A siccative is a solution of metal
compounds that is used to speed up the chemical drying process of
oil paints. The drying of oil paints can occur on the surface and
deep in the paint itself. Depending on the metal compounds that
make up a siccative, either the depth drying or the surface drying
will be stimulated.
The light siccative, Siccative Courtrai, increases the drying in
depth in particular, whereas the darker Siccative Harlem increases
the surface drying. Siccative Courtrai consists exclusively of a
solution of metal compounds, whilst Siccative Harlem also includes
a certain percentage of oil.
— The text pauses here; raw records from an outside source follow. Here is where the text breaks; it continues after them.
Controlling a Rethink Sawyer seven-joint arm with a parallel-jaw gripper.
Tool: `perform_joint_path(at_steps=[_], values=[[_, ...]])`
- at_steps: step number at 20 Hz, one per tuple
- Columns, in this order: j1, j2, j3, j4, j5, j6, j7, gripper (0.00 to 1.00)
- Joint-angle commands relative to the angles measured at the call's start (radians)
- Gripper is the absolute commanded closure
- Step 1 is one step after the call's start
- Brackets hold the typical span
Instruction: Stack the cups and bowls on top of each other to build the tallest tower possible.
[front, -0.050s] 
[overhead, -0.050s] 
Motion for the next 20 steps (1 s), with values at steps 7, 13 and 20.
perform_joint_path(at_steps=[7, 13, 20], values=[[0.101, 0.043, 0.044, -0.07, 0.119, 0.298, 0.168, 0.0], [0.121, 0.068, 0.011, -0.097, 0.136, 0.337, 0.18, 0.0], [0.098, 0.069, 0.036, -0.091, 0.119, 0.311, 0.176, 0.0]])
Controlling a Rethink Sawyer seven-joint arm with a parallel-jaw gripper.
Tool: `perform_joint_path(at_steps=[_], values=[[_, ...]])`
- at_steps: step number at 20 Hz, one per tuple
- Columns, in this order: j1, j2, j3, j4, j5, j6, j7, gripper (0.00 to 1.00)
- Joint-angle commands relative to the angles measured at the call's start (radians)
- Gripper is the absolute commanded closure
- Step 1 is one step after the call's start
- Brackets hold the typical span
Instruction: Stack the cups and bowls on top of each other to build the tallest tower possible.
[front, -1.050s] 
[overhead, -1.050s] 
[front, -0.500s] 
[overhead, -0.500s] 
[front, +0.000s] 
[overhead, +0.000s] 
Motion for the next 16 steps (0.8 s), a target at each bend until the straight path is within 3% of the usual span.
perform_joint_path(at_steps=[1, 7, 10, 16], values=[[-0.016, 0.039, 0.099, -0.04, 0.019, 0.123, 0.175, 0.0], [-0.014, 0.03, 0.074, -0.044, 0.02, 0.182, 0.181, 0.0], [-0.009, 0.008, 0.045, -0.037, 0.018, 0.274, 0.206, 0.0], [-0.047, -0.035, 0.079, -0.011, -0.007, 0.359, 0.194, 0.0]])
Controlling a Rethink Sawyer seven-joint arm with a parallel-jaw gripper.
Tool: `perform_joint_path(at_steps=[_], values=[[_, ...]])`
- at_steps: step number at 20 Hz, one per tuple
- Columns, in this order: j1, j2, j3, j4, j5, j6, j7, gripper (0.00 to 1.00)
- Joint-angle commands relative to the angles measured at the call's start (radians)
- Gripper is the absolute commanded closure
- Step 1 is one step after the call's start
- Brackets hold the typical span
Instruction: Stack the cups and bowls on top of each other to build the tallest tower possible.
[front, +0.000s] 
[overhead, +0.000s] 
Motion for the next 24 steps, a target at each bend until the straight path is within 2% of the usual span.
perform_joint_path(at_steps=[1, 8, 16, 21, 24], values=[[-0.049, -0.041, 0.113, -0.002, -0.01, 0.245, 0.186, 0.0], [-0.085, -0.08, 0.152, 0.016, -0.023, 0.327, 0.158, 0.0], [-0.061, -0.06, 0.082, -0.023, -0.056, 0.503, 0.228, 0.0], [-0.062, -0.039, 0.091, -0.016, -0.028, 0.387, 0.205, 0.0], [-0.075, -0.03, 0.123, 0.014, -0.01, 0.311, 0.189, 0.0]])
Siccative Harlem is therefore fatter
and can be regarded as a quick-drying medium.
The choice of siccative depends on the composition of a painting.
As layered painting always requires the "fat-over-lean" technique
to be followed in connection with a good adherence between the
paint layers, it is not advisable to use the fatter Siccative
Harlem in the lower layers. Optimal adherence of the next layer
would moreover be less likely due to the speeded up drying of the
surface of the layer. The incorrect use of siccatives can lead to
problems. Apart from the drying process, the addition of a
siccative also speeds up a painting's ageing process. To avoid
problems, the paints must never have more than 2% Siccative
Courtrai added to it and never more than 10% of Siccative Harlem.